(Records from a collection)
···

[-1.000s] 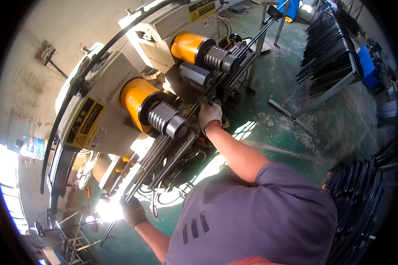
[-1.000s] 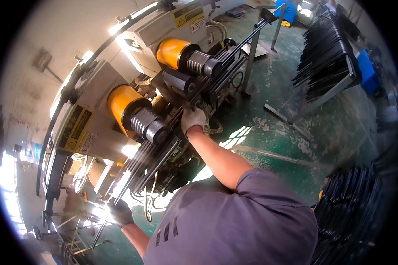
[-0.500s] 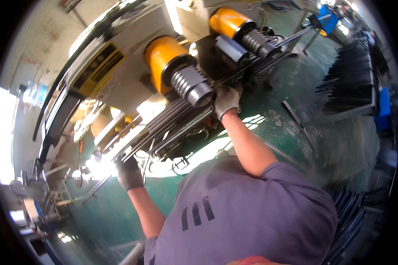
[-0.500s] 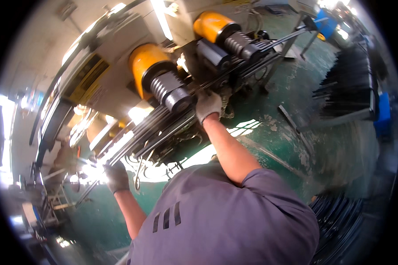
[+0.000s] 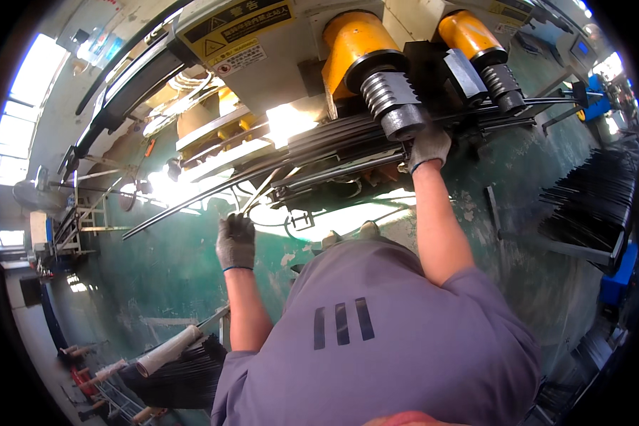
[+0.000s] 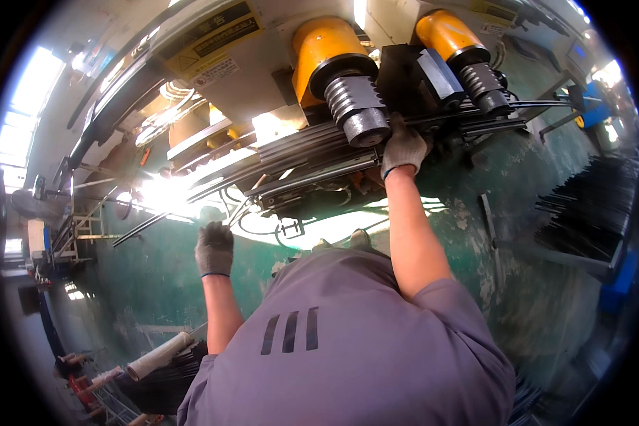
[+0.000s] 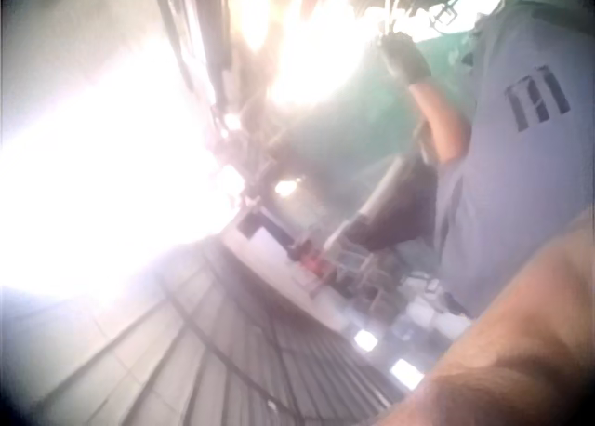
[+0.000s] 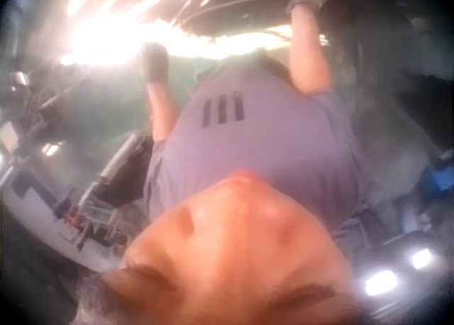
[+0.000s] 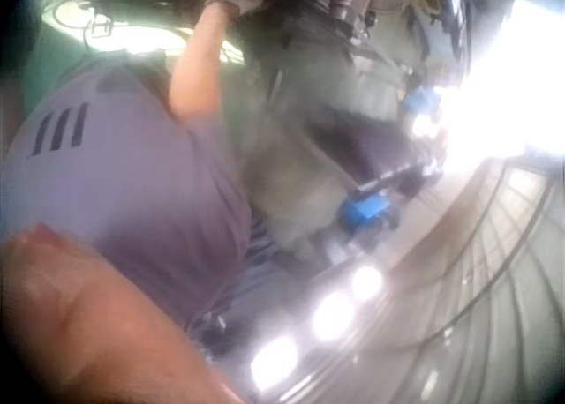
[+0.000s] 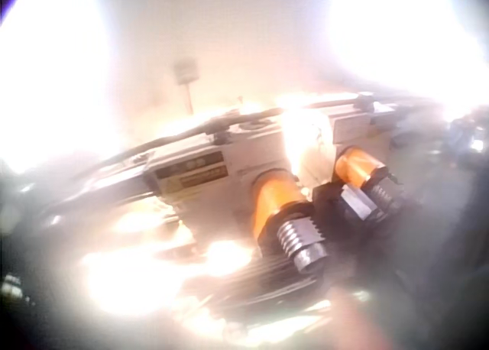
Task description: The person measures and cuts long metal rods using a chop saw in a workshop. They repeatedly measure the rods with a tape measure, position them in the saw, and cut them to size. The person also moves a bundle of rods on a cart and stacks the cut pieces.
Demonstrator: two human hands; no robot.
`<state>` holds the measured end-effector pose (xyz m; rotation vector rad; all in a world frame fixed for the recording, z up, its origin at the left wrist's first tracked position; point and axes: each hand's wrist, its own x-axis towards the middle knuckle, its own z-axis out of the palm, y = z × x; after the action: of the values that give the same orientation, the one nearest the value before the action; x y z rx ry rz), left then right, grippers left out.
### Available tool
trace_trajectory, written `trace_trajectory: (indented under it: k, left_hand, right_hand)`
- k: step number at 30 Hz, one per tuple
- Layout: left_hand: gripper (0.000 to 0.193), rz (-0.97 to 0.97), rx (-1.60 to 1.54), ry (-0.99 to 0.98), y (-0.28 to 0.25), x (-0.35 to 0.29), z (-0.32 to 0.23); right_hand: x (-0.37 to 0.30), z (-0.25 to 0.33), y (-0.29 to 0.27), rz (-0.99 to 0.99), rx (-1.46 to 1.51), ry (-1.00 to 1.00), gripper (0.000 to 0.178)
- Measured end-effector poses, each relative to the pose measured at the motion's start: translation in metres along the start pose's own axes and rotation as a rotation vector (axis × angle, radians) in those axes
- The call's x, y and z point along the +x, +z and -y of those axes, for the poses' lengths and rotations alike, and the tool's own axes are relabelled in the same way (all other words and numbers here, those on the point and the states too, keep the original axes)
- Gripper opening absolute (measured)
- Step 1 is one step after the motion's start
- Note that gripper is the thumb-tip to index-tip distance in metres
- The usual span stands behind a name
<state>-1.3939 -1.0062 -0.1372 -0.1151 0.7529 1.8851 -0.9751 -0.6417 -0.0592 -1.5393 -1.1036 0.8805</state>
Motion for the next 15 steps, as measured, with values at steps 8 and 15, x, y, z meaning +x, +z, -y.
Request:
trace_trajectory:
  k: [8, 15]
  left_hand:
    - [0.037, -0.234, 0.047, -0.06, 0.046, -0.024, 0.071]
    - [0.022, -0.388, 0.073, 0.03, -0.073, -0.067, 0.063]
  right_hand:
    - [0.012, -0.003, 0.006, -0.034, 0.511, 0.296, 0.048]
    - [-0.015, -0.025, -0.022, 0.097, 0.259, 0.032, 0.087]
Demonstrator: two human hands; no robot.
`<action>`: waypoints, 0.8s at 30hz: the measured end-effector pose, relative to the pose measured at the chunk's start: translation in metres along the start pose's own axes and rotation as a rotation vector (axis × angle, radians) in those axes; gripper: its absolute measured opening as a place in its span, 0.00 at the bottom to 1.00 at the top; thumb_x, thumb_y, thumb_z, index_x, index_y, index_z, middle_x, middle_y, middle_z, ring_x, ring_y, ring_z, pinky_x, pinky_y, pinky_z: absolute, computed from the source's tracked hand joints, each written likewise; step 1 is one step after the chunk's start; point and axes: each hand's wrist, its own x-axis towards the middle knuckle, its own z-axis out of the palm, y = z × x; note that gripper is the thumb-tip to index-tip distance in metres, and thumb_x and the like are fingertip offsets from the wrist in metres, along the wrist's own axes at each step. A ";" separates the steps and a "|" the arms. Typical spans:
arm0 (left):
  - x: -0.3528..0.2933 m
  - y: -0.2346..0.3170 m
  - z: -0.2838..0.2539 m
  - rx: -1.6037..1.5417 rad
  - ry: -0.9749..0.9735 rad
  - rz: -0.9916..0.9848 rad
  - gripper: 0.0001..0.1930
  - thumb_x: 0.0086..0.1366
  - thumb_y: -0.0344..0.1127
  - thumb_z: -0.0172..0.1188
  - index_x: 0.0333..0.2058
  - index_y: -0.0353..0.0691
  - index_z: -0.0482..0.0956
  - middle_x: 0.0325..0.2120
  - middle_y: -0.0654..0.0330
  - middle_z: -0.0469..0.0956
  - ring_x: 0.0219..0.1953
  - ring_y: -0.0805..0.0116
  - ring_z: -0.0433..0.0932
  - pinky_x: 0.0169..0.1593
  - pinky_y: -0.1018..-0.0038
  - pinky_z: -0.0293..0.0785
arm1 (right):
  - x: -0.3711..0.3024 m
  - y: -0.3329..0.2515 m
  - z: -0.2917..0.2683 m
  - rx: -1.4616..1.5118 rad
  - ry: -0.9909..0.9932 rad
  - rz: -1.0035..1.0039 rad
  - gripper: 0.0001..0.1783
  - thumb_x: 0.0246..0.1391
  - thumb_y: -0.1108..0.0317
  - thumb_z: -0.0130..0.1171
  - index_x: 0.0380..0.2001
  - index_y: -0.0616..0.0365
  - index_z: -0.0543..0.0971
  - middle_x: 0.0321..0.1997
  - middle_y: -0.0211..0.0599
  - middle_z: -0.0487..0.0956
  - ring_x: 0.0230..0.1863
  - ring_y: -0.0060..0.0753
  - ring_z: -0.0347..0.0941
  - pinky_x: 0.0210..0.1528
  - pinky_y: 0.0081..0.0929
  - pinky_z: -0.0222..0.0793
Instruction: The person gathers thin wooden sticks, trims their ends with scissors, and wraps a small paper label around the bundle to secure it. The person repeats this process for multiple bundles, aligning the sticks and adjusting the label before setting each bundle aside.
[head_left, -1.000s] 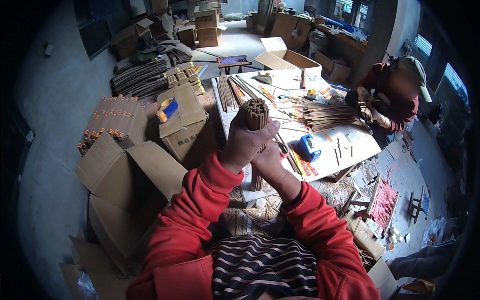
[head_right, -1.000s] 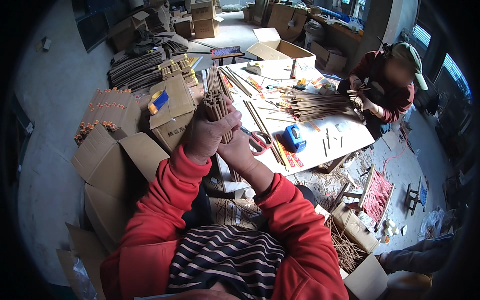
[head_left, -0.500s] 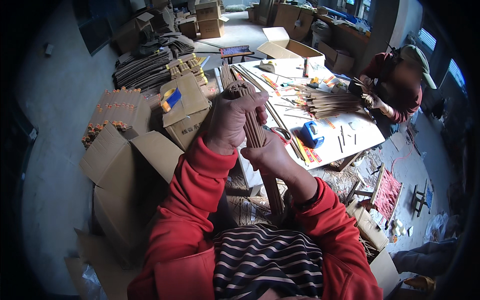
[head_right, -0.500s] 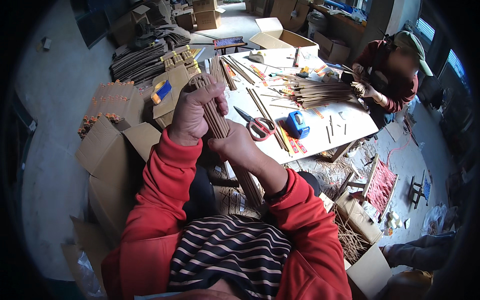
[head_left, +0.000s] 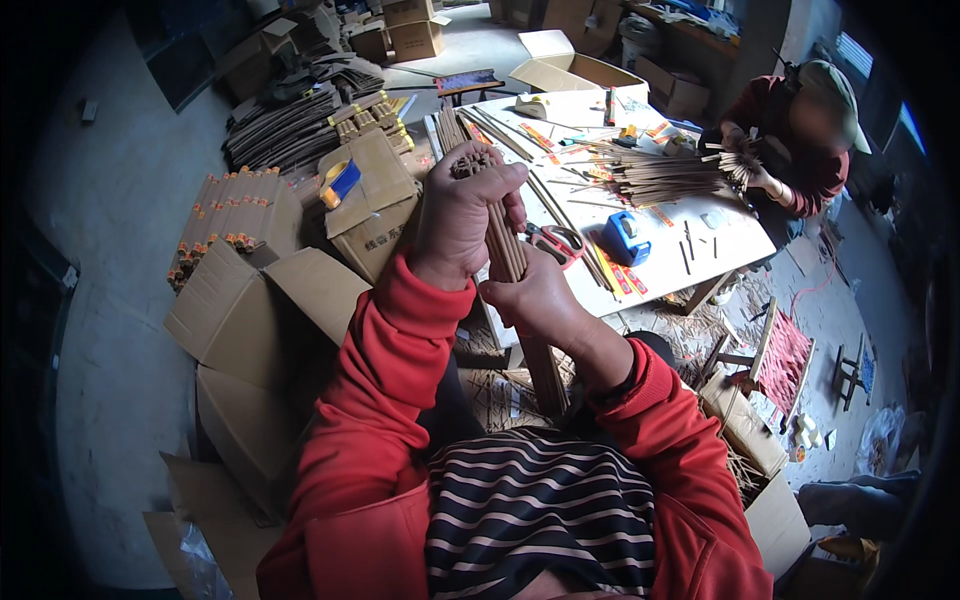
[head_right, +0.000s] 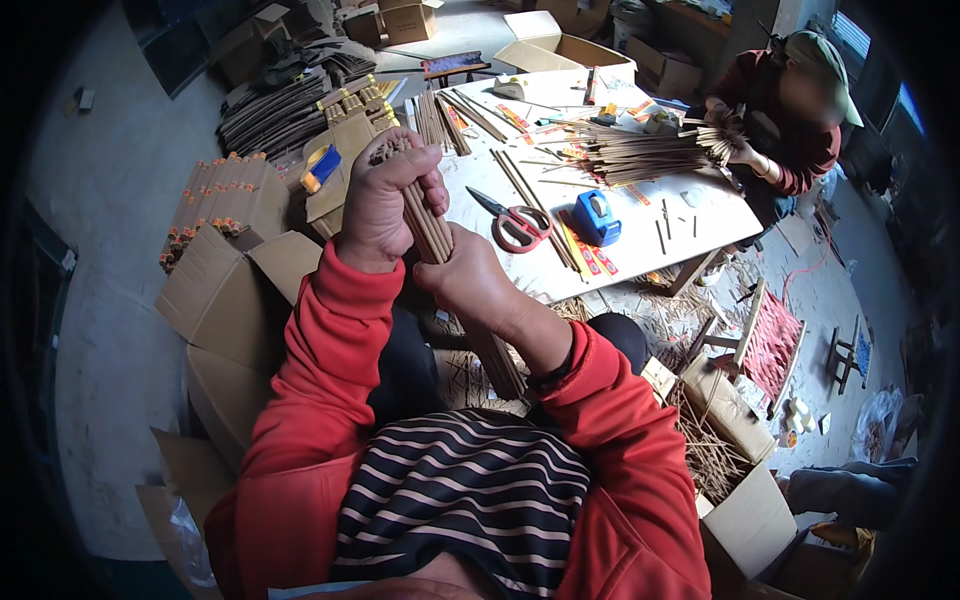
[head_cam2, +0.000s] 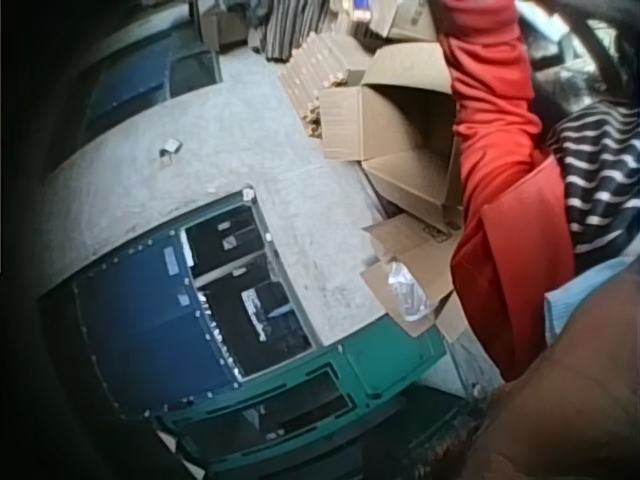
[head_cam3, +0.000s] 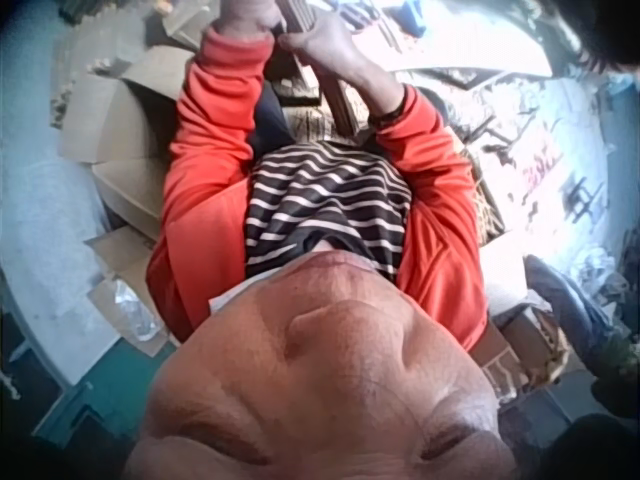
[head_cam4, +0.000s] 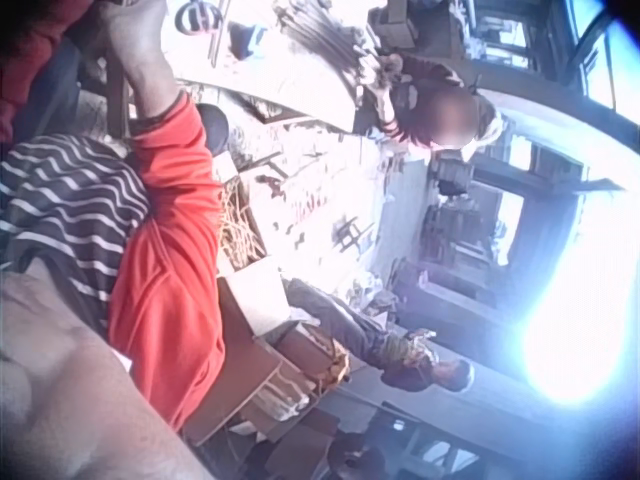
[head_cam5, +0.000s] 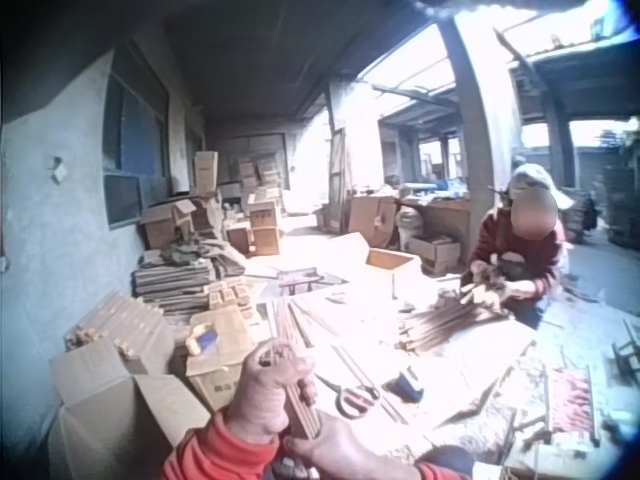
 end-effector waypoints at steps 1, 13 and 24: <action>0.000 0.000 0.001 -0.012 -0.005 0.018 0.09 0.51 0.26 0.61 0.27 0.39 0.68 0.15 0.61 0.70 0.15 0.73 0.71 0.19 0.77 0.68 | 0.000 0.000 -0.001 -0.002 -0.004 0.001 0.12 0.40 0.71 0.61 0.27 0.59 0.69 0.16 0.29 0.70 0.14 0.20 0.67 0.16 0.18 0.62; -0.039 0.011 0.020 0.244 -0.081 0.105 0.06 0.53 0.26 0.60 0.23 0.36 0.71 0.14 0.63 0.70 0.15 0.78 0.69 0.21 0.81 0.67 | 0.000 0.018 0.001 0.051 -0.176 -0.278 0.27 0.39 0.67 0.63 0.45 0.64 0.68 0.34 0.43 0.75 0.37 0.31 0.72 0.41 0.25 0.67; -0.055 0.041 -0.023 0.873 -0.145 -0.517 0.11 0.51 0.28 0.63 0.28 0.36 0.68 0.17 0.66 0.69 0.16 0.81 0.68 0.20 0.83 0.66 | 0.047 0.119 -0.129 -0.594 0.533 -0.088 0.08 0.48 0.69 0.58 0.31 0.61 0.77 0.26 0.40 0.78 0.29 0.28 0.75 0.32 0.23 0.69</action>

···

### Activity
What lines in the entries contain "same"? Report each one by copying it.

### Exercise output
`<state>` holds the measured end-effector pose (xyz m; rotation vector rad; all in a world frame fixed for the recording, z up, its origin at the left wrist's first tracked position; point and axes: each hand's wrist, its own x-axis towards the middle knuckle, its own z-axis out of the palm, y = z × x; after the action: of the values that give the same orientation, the one nearest the value before the action; x y z rx ry rz), left then right, grippers left out.
- The call's x, y and z point along the +x, +z and -y of those axes, for the poses' lengths and rotations alike, and the tool's own axes are relabelled in the same way (all other words and numbers here, those on the point and the states too, keep the original axes)

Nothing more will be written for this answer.